ROANOKE TIMES

                         Roanoke Times
                 Copyright (c) 1995, Landmark Communications, Inc.

DATE: SATURDAY, February 6, 1993                   TAG: 9302060150
SECTION: VIRGINIA                    PAGE: A-4   EDITION: METRO 
SOURCE: Associated Press
DATELINE: BEDFORD, N.Y.                                LENGTH: Medium


DIRECTOR MANKIEWICZ DIES AT 83

Joseph L. Mankiewicz, the Academy Award-winning writer and director whose films included the classics "All About Eve," "A Letter to Three Wives" and "Suddenly Last Summer," died Friday.

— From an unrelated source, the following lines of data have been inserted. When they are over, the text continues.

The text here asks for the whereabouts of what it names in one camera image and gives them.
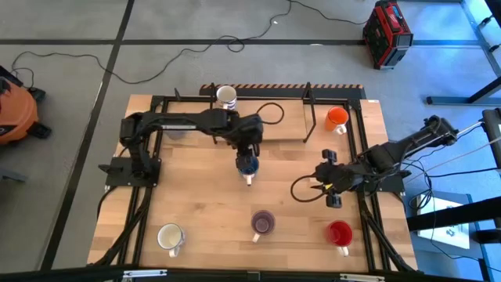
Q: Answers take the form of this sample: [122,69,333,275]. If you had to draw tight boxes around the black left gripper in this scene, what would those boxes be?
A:
[229,113,264,169]

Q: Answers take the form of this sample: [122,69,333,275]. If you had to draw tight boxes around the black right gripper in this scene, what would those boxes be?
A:
[314,148,366,209]

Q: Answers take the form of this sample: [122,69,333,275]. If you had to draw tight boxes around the blue mug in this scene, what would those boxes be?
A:
[236,154,260,186]

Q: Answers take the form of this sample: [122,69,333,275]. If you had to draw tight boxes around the red mug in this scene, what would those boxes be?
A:
[326,219,355,258]

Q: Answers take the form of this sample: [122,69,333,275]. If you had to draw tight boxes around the orange mug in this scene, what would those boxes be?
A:
[324,106,350,136]

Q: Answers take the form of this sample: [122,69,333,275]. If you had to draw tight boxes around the white mug with dark interior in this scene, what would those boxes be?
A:
[215,85,239,110]

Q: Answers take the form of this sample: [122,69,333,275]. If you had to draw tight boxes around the purple mug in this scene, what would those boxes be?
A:
[250,209,277,244]

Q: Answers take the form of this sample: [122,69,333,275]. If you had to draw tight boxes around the black yellow hazard strip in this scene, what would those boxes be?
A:
[199,82,368,99]

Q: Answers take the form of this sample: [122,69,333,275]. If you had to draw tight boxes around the cream mug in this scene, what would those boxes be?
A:
[156,222,186,259]

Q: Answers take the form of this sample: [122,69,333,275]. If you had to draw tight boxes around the black diagonal beam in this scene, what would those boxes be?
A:
[405,195,501,233]

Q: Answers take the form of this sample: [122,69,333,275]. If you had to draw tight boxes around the red black tool case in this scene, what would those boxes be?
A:
[362,0,415,71]

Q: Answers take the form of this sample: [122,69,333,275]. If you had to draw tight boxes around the black metal beam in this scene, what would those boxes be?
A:
[0,265,501,282]

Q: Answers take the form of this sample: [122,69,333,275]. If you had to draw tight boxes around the orange shop vacuum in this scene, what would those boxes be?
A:
[0,64,52,146]

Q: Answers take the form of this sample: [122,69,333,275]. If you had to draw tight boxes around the grey-blue flat object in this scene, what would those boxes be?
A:
[0,168,27,183]

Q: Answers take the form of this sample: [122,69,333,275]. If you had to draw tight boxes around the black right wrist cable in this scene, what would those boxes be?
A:
[290,174,326,204]

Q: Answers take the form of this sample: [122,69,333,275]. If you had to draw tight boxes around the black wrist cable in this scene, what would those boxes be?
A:
[290,174,326,204]
[256,102,286,126]

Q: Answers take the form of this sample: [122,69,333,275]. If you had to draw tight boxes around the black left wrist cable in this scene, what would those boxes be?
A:
[256,102,286,126]

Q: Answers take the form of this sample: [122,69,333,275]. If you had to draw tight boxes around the silver metal bracket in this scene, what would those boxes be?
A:
[122,269,168,279]
[339,273,387,282]

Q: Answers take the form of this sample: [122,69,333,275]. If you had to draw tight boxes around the black aluminium table frame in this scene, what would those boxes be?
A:
[88,93,420,275]

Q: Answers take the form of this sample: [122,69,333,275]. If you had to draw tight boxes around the black floor cable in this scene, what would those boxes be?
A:
[10,0,293,92]
[290,0,369,27]

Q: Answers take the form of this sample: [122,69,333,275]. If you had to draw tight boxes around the thin black cable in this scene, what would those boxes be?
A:
[406,167,501,179]

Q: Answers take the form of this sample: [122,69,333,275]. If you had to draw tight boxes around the white cable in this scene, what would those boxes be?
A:
[402,136,501,177]
[453,120,486,138]

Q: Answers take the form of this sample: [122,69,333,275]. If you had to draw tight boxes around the black desk leg frame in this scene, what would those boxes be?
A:
[425,76,501,107]

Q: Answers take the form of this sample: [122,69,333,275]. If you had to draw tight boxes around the grey-blue metal frame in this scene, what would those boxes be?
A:
[460,0,501,78]

He was 83.

He died at his home from heart failure, said his nephew, public relations agent Frank Mankiewicz.

Joseph Mankiewicz' film career began at the end of the silent era, peaked during the heyday of the Hollywood studio system, encompassed the controversy of "Cleopatra" and ended with the hit "Sleuth" in 1972.

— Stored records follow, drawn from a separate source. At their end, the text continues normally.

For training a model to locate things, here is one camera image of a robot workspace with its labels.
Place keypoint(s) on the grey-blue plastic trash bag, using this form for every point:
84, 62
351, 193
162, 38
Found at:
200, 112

He won Academy Awards for writing and direction in 1949 for "A Letter to Three Wives" and repeated the double Oscar the following year for "All About Eve." The four Oscars sat on the mantle at his home.

Mankiewicz also got memorable performances from James Mason and Marlon Brando in a 1953 version of "Julius Caesar." He coined the phrase "my little chickadee" for W.C. Fields in "If I Had a Million." He produced the first movie in which Katharine Hepburn was teamed with Spencer Tracy.

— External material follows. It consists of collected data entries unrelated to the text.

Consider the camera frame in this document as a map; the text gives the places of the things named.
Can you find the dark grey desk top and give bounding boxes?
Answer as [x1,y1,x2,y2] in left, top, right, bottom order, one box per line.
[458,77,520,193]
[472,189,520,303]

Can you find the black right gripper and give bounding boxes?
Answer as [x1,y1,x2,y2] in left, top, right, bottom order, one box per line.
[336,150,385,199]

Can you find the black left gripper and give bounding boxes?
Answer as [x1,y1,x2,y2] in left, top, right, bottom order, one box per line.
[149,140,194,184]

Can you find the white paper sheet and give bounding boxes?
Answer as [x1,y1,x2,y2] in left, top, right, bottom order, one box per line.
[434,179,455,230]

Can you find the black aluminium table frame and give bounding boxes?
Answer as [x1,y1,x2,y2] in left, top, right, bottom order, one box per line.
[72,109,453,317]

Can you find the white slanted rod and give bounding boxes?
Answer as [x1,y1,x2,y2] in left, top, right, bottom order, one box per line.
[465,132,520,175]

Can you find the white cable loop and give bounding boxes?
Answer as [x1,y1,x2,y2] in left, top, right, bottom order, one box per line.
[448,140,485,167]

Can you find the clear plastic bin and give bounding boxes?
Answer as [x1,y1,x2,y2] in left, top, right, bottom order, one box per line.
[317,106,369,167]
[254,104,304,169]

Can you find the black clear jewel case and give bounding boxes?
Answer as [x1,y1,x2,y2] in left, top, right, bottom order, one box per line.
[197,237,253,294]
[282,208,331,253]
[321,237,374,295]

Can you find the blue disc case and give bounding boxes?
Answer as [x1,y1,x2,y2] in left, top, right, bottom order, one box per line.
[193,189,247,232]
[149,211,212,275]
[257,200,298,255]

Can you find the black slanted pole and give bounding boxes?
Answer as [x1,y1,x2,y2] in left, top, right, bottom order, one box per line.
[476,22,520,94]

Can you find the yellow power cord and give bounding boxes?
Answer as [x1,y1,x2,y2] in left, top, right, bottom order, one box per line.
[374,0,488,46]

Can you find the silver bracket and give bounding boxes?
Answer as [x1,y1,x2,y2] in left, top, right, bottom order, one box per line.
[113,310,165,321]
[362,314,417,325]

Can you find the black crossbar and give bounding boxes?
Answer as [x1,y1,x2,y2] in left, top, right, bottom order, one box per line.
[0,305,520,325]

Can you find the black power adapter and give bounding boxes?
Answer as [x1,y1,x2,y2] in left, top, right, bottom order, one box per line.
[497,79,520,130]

As a director, he was hailed for his mastery of flashbacks and use of soundtrack narration. As a writer, he was known for his witty, biting dialogue.

"Fasten your seat belts. It's going to be a bumpy night!" Margo Channing, the aging star played by Bette Davis, says in one of Mankiewicz's most memorable lines in "Eve."

In 1961, Mankiewicz was hired to take over a foundering "Cleopatra." He would later call it "the toughest three pictures I ever made. It was shot in a state of emergency, shot in confusion, and wound up in blind panic."

His final film, "Sleuth," starred Michael Caine and Laurence Olivier. "All I wanted was two actors and not another living thing, not a bird, not a goldfish. Just words . . . [and] two virtuoso actors who could go all-out," he said.

Caine, Oliver and Mankiewicz were nominated for Oscars.